Perspectives de reprise après la pandémie en Asie du Sud-Est

Alors que le monde attend avec espoir de se remettre de la récession pandémique, quelles sont les perspectives en Asie du Sud-Est? Fera-t-il un retour rapide à une croissance raisonnablement robuste en 2021, comme le suggèrent certaines prévisions?

Même un retour rapide à la croissance ne ferait probablement que masquer de profondes cicatrices économiques et sociales. Les dernières prévisions du Fonds monétaire international, par exemple, suggèrent que le revenu par habitant dans les économies de l’ASEAN-5 (Indonésie, Malaisie, Philippines, Thaïlande et Vietnam) sera toujours inférieur de 6% en 2024 au niveau attendu avant la pandémie. frappé. Pour les Philippines, qui font face aux pires perspectives économiques, la cicatrisation devrait être deux fois plus profonde, le revenu par habitant restant inférieur de 12% aux prévisions. Les progrès en matière de lutte contre la pauvreté, l’emploi précaire et le développement humain auront probablement été également ralentis. Plus important encore, plus les économies restent déprimées, plus ces effets de cicatrisation sont susceptibles d’être pires – le risque d’éventuelles réverbérations politiques augmentant inévitablement.

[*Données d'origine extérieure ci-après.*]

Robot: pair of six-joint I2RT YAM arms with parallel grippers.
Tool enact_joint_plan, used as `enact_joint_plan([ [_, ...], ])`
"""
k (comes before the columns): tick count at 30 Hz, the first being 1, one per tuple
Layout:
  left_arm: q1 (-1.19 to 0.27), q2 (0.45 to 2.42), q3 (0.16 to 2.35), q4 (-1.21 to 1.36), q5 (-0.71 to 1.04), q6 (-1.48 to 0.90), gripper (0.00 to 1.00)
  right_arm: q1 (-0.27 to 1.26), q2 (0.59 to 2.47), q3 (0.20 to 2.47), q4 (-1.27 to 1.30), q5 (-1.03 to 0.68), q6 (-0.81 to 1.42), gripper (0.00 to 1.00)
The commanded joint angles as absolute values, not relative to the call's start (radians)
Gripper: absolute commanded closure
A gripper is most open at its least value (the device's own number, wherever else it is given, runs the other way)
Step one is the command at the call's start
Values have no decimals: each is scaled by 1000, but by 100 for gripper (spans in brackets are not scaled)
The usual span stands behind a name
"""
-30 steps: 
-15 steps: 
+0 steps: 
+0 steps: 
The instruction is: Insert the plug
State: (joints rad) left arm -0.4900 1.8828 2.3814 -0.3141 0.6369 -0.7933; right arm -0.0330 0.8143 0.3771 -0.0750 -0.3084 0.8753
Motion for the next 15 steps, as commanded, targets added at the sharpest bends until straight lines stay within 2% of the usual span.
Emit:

Bien que les perspectives soient assombries par l’incertitude, trois facteurs clés ont joué un rôle crucial dans la définition de l’expérience de la crise en Asie du Sud-Est à ce jour et seront déterminants dans la suite.

Facteurs clés qui façonnent la crise du COVID-19 en Asie du Sud-Est

1. Contrôle du virus

Le premier est la centralité évidente du contrôle du virus lui-même pour limiter les dommages économiques. Les expériences contrastées du Vietnam, de l’Indonésie et des Philippines incarnent l’histoire de l’Asie du Sud-Est (figure 1).

Figure montrant l'impact de la crise du COVID en Indonésie, au Vietnam et aux Philippines

Le Vietnam en a été le meilleur exemple: c’est l’une des rares économies au monde à avoir connu une croissance économique positive en 2020 grâce à une réponse de santé publique rapide et très réussie. Cela a permis au Vietnam de rouvrir rapidement son économie et d’entamer une forte reprise.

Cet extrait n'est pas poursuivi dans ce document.